»»
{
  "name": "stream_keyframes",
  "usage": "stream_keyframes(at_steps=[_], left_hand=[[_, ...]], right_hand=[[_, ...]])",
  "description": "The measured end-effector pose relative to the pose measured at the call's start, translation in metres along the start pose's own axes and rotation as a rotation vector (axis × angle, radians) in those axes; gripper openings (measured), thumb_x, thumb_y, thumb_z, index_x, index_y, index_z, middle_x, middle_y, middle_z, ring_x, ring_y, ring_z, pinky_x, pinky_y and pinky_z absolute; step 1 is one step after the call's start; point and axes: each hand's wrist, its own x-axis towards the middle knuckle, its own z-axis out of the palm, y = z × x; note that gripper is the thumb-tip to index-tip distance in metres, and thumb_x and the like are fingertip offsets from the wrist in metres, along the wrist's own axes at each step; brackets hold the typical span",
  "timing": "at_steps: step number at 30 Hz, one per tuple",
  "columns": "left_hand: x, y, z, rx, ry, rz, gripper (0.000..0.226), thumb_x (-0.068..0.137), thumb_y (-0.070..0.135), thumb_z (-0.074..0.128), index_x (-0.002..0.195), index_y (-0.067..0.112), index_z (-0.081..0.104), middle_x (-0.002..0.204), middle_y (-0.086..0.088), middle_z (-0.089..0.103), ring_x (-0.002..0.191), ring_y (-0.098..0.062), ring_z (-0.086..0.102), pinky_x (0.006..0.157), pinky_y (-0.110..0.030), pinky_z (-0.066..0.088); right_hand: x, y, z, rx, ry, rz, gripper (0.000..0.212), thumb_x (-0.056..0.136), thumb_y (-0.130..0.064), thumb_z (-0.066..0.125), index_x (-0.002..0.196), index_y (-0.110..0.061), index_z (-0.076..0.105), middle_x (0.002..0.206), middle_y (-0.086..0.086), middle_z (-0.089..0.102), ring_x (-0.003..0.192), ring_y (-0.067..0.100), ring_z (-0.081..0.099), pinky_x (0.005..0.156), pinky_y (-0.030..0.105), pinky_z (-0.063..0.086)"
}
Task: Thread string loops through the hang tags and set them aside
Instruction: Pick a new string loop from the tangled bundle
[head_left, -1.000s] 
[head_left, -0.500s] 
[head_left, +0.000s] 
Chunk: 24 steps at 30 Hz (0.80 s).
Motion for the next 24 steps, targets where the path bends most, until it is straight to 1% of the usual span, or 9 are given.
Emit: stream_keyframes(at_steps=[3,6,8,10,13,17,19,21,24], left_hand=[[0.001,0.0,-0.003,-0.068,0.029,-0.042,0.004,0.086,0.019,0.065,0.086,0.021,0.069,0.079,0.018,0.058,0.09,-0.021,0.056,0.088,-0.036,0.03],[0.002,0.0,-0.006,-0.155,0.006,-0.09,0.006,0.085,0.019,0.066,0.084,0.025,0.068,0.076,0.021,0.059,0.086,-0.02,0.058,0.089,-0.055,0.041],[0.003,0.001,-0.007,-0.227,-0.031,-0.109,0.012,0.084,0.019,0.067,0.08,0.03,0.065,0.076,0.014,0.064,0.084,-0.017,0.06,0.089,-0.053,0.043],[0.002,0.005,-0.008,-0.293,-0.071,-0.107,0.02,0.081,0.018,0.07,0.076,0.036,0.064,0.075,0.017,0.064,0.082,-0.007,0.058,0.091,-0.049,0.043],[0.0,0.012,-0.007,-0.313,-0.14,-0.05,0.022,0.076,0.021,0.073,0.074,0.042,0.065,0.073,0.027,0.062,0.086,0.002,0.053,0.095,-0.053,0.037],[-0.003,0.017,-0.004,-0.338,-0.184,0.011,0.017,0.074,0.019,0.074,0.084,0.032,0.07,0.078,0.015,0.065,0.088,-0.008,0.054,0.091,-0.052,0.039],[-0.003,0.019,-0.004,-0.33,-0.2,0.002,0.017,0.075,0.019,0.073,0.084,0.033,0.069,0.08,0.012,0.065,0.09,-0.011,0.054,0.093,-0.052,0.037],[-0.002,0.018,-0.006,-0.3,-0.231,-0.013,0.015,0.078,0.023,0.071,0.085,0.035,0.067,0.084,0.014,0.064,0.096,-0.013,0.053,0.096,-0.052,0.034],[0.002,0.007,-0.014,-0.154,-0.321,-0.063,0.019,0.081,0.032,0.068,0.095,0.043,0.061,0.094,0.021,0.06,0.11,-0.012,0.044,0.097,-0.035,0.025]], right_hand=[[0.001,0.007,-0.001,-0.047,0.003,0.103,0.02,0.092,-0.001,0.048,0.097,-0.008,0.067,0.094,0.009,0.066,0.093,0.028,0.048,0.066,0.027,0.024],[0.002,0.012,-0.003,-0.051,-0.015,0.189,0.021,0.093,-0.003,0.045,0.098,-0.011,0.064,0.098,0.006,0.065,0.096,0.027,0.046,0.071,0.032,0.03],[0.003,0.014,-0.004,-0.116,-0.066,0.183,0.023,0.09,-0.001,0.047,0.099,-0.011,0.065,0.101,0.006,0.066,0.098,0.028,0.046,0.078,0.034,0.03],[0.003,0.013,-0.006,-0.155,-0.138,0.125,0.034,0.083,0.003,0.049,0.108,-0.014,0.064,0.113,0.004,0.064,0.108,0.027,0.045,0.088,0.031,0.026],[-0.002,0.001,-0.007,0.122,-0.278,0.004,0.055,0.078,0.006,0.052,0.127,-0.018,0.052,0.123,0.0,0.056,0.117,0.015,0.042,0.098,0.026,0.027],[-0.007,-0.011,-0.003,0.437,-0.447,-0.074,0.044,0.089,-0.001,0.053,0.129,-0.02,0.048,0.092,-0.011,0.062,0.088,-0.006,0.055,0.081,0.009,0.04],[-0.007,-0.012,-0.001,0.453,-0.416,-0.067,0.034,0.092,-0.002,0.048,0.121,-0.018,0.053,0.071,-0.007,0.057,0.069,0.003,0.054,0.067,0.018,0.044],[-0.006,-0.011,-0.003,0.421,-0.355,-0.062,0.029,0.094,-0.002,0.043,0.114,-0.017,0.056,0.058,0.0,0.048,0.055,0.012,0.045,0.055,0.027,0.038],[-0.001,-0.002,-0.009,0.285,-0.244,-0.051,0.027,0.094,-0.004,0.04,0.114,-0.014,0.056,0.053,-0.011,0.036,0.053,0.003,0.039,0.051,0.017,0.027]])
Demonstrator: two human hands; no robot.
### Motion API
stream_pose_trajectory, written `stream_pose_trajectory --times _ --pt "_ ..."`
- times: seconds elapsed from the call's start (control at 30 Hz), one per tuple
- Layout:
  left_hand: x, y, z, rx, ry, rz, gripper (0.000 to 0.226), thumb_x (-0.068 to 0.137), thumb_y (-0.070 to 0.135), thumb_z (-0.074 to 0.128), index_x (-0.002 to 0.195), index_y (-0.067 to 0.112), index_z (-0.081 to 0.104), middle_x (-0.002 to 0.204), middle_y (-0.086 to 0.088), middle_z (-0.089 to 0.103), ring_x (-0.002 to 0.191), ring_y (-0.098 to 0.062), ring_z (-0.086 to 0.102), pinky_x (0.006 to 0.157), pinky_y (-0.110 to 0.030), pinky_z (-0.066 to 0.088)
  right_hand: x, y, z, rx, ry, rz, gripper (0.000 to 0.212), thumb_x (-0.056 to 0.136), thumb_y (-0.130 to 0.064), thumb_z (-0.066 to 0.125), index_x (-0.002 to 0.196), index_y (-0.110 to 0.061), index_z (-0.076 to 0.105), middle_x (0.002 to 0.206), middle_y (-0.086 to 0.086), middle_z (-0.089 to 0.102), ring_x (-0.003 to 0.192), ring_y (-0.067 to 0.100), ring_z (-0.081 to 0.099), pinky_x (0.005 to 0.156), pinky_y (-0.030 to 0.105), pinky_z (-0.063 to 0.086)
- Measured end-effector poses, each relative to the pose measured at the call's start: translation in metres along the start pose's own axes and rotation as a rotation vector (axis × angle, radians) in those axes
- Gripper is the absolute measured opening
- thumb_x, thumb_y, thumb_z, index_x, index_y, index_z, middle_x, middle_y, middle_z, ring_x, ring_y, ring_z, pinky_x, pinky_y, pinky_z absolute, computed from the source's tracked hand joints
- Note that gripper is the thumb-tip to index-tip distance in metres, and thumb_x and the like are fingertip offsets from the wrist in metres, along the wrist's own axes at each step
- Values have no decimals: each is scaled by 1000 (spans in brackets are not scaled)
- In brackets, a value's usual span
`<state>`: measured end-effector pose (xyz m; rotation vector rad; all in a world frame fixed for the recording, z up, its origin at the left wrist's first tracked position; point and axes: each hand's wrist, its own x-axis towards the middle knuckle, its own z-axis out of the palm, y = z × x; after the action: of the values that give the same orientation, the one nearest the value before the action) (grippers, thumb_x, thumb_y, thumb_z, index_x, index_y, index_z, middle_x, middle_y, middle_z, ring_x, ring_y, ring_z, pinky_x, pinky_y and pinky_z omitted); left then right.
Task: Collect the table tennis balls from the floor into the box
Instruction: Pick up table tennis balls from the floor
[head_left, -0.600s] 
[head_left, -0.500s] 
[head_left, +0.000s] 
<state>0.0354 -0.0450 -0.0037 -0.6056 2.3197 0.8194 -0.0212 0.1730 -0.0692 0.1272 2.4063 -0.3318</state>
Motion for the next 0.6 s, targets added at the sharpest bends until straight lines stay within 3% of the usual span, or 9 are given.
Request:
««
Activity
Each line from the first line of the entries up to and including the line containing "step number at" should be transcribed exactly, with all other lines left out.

Answer box
{
  "name": "stream_keyframes",
  "usage": "stream_keyframes(at_steps=[_], left_hand=[[_, ...]], right_hand=[[_, ...]])",
  "description": "The measured end-effector pose relative to the pose measured at the call's start, translation in metres along the start pose's own axes and rotation as a rotation vector (axis × angle, radians) in those axes; gripper openings (measured), thumb_x, thumb_y, thumb_z, index_x, index_y, index_z, middle_x, middle_y, middle_z, ring_x, ring_y, ring_z, pinky_x, pinky_y and pinky_z absolute; step 1 is one step after the call's start; point and axes: each hand's wrist, its own x-axis towards the middle knuckle, its own z-axis out of the palm, y = z × x; note that gripper is the thumb-tip to index-tip distance in metres, and thumb_x and the like are fingertip offsets from the wrist in metres, along the wrist's own axes at each step; brackets hold the typical span",
  "timing": "at_steps: step number at 30 Hz, one per tuple",

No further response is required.